Very interesting post and conversation. I encourage any comments to be made at original post (here).
As my feminist consciousness has developed the more I’ve become aware, both explicitly and implicitly, that there is a popular notion that feminism is un-African. Every time I write a post about feminism in an African context, I get at least one response about how feminism is this flawed, white supremacist ideology. The internet is rife with articles about this so I’m not going to pull up too many examples. Most argue along the lines that feminism is “diabolically anti-African anti-human neologism emerging out of the Eurocentric reactionary women’s movement in the 50’s”
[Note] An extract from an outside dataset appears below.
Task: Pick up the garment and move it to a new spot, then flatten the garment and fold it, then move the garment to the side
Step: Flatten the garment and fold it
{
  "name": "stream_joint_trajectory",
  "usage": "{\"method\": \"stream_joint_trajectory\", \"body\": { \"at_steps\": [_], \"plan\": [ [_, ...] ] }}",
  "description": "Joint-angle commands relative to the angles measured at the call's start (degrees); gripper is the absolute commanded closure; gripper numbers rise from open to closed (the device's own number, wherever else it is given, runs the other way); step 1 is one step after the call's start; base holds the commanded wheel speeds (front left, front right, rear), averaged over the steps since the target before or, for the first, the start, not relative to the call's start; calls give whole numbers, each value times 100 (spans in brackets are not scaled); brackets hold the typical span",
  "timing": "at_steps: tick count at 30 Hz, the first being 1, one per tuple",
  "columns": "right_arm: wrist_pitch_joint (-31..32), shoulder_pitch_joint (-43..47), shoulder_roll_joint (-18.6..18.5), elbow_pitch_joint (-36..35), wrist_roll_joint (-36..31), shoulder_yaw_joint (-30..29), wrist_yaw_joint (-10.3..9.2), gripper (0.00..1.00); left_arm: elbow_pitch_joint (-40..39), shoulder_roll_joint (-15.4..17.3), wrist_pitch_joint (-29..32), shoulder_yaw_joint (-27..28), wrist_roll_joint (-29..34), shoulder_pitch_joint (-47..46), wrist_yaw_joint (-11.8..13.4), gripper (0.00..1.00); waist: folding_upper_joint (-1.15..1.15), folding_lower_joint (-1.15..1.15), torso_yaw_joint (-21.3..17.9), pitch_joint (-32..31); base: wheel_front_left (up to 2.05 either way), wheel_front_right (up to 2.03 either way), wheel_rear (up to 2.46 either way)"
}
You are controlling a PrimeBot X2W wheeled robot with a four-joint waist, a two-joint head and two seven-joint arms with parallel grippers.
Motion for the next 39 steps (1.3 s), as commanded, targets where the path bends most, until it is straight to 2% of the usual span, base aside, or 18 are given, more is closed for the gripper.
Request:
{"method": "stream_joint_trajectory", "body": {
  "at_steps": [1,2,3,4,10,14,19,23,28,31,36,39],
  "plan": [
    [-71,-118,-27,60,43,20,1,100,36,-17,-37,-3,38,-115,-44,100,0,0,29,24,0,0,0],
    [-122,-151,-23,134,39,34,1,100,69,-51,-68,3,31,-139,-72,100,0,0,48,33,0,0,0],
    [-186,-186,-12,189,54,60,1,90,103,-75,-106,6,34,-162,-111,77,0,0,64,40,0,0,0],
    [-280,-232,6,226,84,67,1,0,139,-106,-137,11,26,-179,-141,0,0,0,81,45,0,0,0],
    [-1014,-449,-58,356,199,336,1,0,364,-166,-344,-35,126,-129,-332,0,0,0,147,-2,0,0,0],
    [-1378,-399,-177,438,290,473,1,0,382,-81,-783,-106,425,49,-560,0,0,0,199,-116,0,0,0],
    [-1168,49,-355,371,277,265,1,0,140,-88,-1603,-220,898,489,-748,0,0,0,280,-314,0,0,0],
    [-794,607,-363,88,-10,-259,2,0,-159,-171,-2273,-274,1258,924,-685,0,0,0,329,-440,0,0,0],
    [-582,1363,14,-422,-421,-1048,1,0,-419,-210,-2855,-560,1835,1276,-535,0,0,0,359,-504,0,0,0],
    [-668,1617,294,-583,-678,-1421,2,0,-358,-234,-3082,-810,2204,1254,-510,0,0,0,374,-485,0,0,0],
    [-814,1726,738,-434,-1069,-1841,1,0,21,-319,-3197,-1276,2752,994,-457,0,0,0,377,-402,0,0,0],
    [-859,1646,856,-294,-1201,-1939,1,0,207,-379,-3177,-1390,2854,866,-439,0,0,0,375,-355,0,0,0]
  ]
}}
What’s problematic about these arguments is not that people have a different opinion, as is their right, but that these critics don’t even bother to understand what African feminism is about before attacking it. Yes, there is global feminist consensus, but it is also important for African feminists to shape our own ideological home for African feminism through which we can view African women’s issues. In fact, this is very much an ongoing process and like all political work, it is nuanced. To very briefly summarize, some African feminists thinkers and activists are liberal, post-modern, eco, socialist feminists etc and some adopt a more radical approach to challenge the legitimacy of patriarchy. African feminists are concerned with the domestic imbalance and gender roles, but also about so called ‘bread and butter’ issues like poverty reduction, violence prevention and health and reproductive rights which affets African women worse than men. African feminism is just as much about the inter-connectedness of slavery, colonialism, racism and so on and how these historic realities have caused women’s oppression.
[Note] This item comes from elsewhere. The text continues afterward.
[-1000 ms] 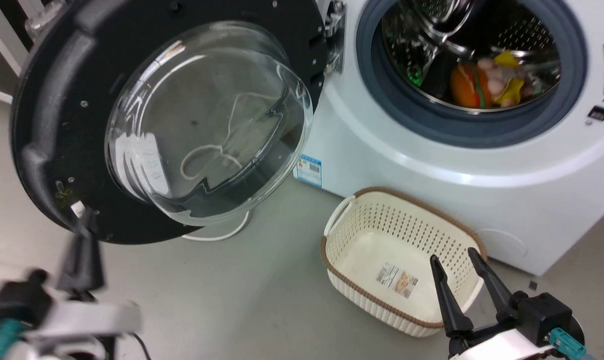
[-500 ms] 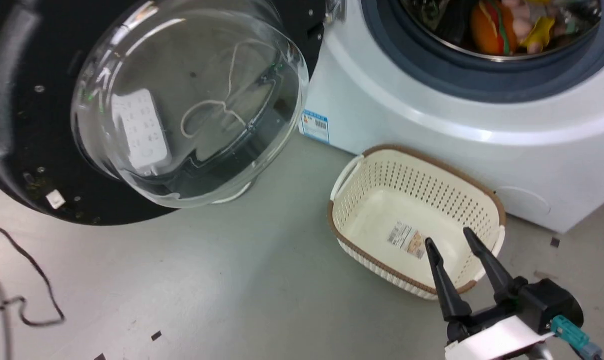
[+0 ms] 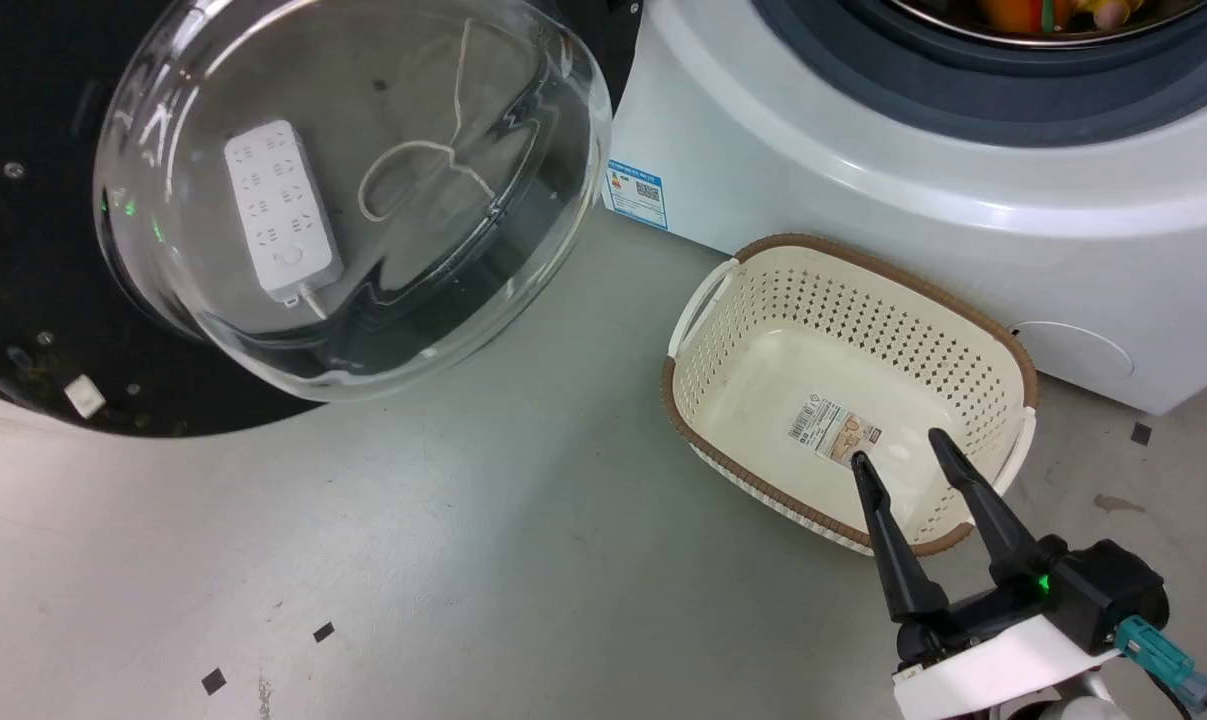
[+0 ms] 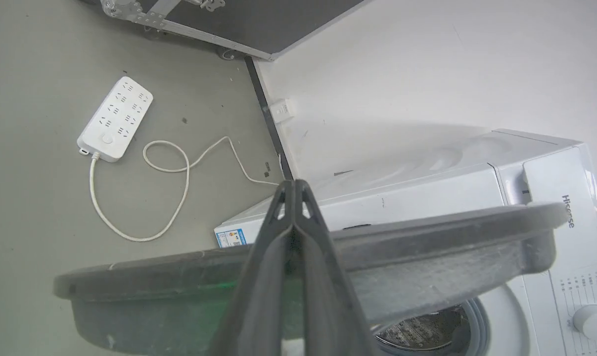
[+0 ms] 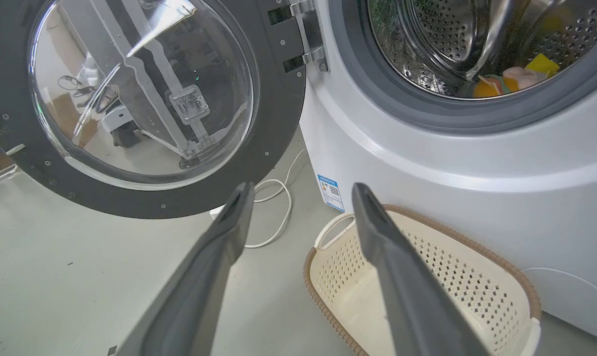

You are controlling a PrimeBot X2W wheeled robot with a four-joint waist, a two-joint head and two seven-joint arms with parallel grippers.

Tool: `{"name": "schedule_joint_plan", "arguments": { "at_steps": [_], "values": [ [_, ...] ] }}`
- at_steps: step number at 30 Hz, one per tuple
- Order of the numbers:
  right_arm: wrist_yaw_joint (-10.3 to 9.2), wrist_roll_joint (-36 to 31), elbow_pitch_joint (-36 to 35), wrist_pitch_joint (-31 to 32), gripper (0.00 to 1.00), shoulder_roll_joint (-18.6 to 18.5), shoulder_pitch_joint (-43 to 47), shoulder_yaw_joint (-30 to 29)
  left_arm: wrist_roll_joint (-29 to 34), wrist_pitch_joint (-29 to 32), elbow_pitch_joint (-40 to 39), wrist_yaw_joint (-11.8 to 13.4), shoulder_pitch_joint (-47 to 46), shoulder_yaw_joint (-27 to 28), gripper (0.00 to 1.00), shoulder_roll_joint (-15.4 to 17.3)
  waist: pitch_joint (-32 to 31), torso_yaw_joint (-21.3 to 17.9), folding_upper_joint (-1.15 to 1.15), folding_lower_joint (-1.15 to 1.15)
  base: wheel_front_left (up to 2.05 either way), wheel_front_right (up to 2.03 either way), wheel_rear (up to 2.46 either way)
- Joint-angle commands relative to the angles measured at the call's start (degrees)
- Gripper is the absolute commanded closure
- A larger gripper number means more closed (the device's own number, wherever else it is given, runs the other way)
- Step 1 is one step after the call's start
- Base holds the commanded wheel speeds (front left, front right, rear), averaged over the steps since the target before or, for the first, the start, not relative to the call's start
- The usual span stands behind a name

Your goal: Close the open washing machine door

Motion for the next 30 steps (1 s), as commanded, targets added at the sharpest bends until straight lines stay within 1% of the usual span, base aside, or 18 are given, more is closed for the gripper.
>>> {"name": "schedule_joint_plan", "arguments": {
  "at_steps": [1, 5, 6, 7, 8, 9, 11, 12, 13, 17, 19, 21, 24, 27, 30],
  "values": [
    [0.05, 0.5, 0.2, -0.5, 0.00, -0.5, -0.7, 0.1, -1.4, 2.1, -0.8, -0.4, 0.4, -0.4, 1.00, -0.7, -0.3, -0.1, 0.00, -0.01, 0.00, 0.00, 0.00],
    [0.05, 0.7, 0.7, -0.5, 0.00, -0.3, -0.5, -0.4, -3.9, 7.3, -3.7, -0.2, 3.1, -1.2, 1.00, -2.1, -1.9, -0.3, 0.00, -0.01, 0.00, 0.00, 0.00],
    [0.05, 0.7, 0.7, -0.5, 0.00, -0.3, -0.5, -0.4, -3.9, 7.3, -3.7, -0.2, 3.1, -1.2, 1.00, -2.1, -1.9, -0.3, 0.00, -0.01, 0.00, 0.00, 0.00],
    [0.05, 0.7, 0.9, -0.5, 0.00, -0.1, -0.3, -0.7, -5.9, 10.4, -5.7, 0.3, 4.6, -1.5, 1.00, -3.5, -3.0, -0.3, 0.00, -0.01, 0.00, 0.00, 0.00],
    [0.05, 0.7, 0.9, -0.5, 0.00, -0.1, -0.3, -0.7, -5.9, 10.4, -5.7, 0.3, 4.6, -1.5, 1.00, -3.5, -3.0, -0.3, 0.00, -0.01, 0.00, 0.00, 0.00],
    [0.05, 0.7, 1.0, -0.5, 0.00, 0.0, -0.3, -0.9, -6.8, 12.0, -6.7, 0.7, 5.6, -1.7, 1.00, -4.1, -3.5, -0.3, 0.00, -0.01, 0.00, 0.00, 0.00],
    [0.05, 0.7, 1.1, -0.5, 0.00, 0.3, -0.1, -1.2, -7.7, 15.0, -9.1, 0.7, 7.8, -2.9, 1.00, -5.1, -4.7, -0.3, 0.00, -0.01, 0.00, 0.00, 0.00],
    [0.05, 0.7, 1.2, -0.5, 0.00, 0.8, 0.1, -1.7, -8.8, 17.2, -11.6, 1.0, 9.8, -3.7, 1.00, -6.6, -5.9, -0.4, 0.00, -0.01, 0.00, 0.00, 0.00],
    [0.05, 0.7, 1.2, -0.5, 0.00, 0.8, 0.1, -1.7, -8.8, 17.2, -11.6, 1.0, 9.8, -3.7, 1.00, -6.6, -5.9, -0.4, 0.00, -0.01, 0.00, 0.00, 0.00],
    [0.05, 0.6, 1.5, -0.5, 0.00, 1.5, 0.6, -3.0, -10.1, 20.8, -17.4, 1.8, 14.4, -6.1, 1.00, -10.1, -8.6, -0.8, 0.00, -0.01, 0.00, 0.00, 0.00],
    [0.05, 0.5, 1.5, -0.5, 0.00, 1.8, 1.0, -3.7, -10.1, 21.9, -20.2, 1.9, 16.9, -7.6, 1.00, -11.9, -9.5, -1.1, 0.00, -0.01, 0.00, 0.00, 0.00],
    [0.05, 0.4, 1.5, -0.5, 0.00, 2.0, 1.2, -4.3, -9.6, 22.5, -23.1, 1.4, 19.6, -9.5, 1.00, -13.9, -10.2, -1.6, 0.00, -0.01, 0.00, 0.00, 0.00],
    [0.05, 0.3, 1.7, -0.5, 0.00, 2.4, 1.6, -5.1, -9.8, 22.8, -27.0, 1.5, 23.5, -11.8, 1.00, -17.7, -11.8, -2.6, 0.00, -0.01, 0.00, 0.00, 0.00],
    [0.05, 0.3, 1.4, -0.5, 0.00, 2.7, 2.0, -5.7, -10.1, 22.8, -29.9, 1.5, 27.5, -14.3, 1.00, -19.8, -12.7, -4.0, 0.00, -0.01, 0.00, 0.00, 0.00],
    [0.05, 0.0, 1.0, -0.5, 0.00, 2.9, 2.2, -6.3, -11.1, 21.4, -31.9, 1.2, 30.7, -17.7, 1.00, -21.0, -12.9, -5.8, 0.00, -0.01, 0.00, 0.00, 0.00]
  ]
}}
Yes, the term ‘feminism’ does not have African roots, rather, it came to the continent largely due to the African-American feminist movement. However, the concept itself is not one that western feminists exported to African women. Africa has some of the oldest civilizations and so it also has some of the oldest patriarchies. And African women have always found ways of resisting patriarchy through manipulating popular ideas of motherhood, or religion, or labour. The argument that feminism is un-African is also flawed in its romantic view of pre-colonial Africa. Even if African societies were egalitarian, which wasn’t always the case at all, most African societies, have now imported a largely western gender order, one that is patriarchal.
I find it sad that an African woman can debate Greek democracy in Accra or Freudian psychoanalysis in Harare or US capitalism in Lagos and be qualified as political, not western. But let us even mention women’s issues and someone will be quick to accuse you of neglecting our African past and being brainwashed by western values. The reality is African politics is not gender neutral and pretending that it is despite all the suffering that gender inequality causes is much more ‘un-African’ than what any one person chooses to affiliate with.
The belief that feminism is un-African or anti-black (for those of us living in the diaspora) is one of the biggest foolishness and I would say blatant backwardness coming from black people.
And to think that many African and black women believe this and stand for it is what irks me. The rejection of feminism is to lack faith in women.
Feminism may appear to be western in origins, but is it really?Feminism is a universal aspiration, always ready to be integrated within the consciousness of all progressive people(men and women).
We very well know that some of the black and African women who have contributed to the advancement of this world were feminists.
There are homegrown issues and problems that must be adressed by the local people, therefore feminism must be local at all times; but it would be naive and presumptuous at the same time to believe that black/African women cannnot learn something from the global female(Chinese,European,Latin American,you name it, etc.) community.